Twitch, the livestreaming platform owned by Amazon, is reportedly set to reduce its workforce by 35%, which equates to nearly 500 employees, according to Bloomberg. The company is expected to announce this reduction later this week.
This marks another setback for the already troubled company, which last year saw staff cuts, leadership changes, increased operating costs, and community unrest. After Twitch co-founder and longtime CEO Emmett Shear passed leadership to current CEO Dan Clancy, the company laid off 400 workers.
Amazon later cut another 180 positions when it ceased operations of its Crown channel, Amazon-controlled Twitch programming, and disbanded its Game Growth group which had been created to assist gaming creators in marketing themselves.
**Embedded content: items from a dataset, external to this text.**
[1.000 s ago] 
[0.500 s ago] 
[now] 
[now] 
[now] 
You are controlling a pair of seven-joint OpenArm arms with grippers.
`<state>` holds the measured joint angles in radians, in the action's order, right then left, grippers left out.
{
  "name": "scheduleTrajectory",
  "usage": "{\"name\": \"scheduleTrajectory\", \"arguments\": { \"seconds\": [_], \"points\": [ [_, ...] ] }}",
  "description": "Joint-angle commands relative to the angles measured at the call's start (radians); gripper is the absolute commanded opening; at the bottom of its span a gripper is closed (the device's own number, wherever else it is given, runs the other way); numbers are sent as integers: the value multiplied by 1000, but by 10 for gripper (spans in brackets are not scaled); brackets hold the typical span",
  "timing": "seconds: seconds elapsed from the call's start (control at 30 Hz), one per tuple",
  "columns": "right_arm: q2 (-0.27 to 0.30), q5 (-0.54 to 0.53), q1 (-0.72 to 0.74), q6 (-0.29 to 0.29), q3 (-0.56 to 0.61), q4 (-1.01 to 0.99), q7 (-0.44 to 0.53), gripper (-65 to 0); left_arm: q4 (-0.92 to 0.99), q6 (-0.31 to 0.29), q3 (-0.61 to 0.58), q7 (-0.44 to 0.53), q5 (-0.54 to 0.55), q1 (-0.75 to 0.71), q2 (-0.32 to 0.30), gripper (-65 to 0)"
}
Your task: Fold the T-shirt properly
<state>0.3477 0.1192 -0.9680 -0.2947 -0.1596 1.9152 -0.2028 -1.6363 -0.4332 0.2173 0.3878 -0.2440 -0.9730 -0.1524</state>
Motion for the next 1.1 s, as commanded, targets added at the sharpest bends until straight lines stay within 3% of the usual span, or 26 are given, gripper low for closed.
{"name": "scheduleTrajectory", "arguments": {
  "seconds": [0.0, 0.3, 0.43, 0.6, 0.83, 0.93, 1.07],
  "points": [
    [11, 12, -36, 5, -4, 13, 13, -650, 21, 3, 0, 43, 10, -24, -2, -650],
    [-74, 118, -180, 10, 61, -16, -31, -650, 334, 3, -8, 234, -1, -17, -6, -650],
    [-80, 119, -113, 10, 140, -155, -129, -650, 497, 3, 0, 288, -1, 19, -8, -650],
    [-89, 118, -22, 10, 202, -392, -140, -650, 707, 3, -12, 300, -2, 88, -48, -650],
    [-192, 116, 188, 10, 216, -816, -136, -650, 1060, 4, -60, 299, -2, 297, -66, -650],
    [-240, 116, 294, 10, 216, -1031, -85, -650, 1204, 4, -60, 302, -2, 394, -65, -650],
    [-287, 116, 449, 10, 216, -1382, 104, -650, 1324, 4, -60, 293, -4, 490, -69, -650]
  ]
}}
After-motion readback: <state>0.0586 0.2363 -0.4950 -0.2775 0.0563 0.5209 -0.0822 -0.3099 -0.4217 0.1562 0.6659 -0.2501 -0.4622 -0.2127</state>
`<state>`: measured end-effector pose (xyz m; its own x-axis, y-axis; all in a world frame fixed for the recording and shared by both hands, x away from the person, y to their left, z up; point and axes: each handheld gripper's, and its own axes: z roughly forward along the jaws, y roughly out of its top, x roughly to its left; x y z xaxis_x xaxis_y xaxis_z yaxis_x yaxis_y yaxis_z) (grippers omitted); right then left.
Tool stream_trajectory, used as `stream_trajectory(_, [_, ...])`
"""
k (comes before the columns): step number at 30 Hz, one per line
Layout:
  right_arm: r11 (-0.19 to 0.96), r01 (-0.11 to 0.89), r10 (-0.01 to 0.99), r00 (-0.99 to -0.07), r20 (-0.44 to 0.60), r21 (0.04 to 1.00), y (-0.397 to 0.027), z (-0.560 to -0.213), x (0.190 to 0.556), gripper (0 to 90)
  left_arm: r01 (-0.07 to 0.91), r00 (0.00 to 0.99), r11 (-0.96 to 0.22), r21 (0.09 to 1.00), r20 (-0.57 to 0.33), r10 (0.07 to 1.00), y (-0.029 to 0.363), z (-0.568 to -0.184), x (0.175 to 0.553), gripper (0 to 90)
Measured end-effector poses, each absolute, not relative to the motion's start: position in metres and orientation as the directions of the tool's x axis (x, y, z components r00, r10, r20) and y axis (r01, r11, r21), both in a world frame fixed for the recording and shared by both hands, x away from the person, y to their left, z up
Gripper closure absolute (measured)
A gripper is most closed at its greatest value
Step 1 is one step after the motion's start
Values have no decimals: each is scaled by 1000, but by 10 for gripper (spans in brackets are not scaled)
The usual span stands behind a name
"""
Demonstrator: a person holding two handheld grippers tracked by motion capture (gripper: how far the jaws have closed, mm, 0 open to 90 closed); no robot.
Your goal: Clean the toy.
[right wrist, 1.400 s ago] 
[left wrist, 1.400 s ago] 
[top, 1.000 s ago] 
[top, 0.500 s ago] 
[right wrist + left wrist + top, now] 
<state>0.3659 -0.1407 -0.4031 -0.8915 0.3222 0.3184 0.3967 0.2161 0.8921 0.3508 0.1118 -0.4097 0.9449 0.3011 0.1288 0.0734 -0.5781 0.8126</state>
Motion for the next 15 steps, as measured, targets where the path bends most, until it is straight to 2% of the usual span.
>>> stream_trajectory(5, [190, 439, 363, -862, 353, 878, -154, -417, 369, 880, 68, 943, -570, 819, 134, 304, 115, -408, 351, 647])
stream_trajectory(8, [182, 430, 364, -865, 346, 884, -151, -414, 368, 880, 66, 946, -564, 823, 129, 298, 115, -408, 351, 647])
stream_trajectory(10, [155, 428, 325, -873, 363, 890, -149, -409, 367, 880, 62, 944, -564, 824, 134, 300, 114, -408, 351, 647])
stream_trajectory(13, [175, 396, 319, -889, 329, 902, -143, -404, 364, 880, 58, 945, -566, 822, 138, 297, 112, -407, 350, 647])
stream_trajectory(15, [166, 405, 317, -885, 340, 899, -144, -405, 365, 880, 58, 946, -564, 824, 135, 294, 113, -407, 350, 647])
Furthermore, Twitch recently revealed plans to halt service in South Korea, among the world’s largest esports markets, due to extremely high network fees. CEO Clancy wrote in a blog post that Twitch had been operating at a significant loss in Korea and saw no viable course to sustainable operation.
Despite an explosion in users during pandemic lockdowns, Twitch continues to struggle to generate profit. Its strategy shift to focus on ad revenue has caused tension among viewers and streamers, and the company remains unprofitable nearly ten years after its acquisition by Amazon, as per Bloomberg. Several high-ranking executives, including its chief revenue officer, departed Twitch in December.
Twitch incurs considerable operating costs to support large-scale livestream content. In a 2022 blog post, Clancy indicated that each high-traffic streamer on Twitch costs the company about $1,000 per month, based on Amazon Web Service’s interactive video rates.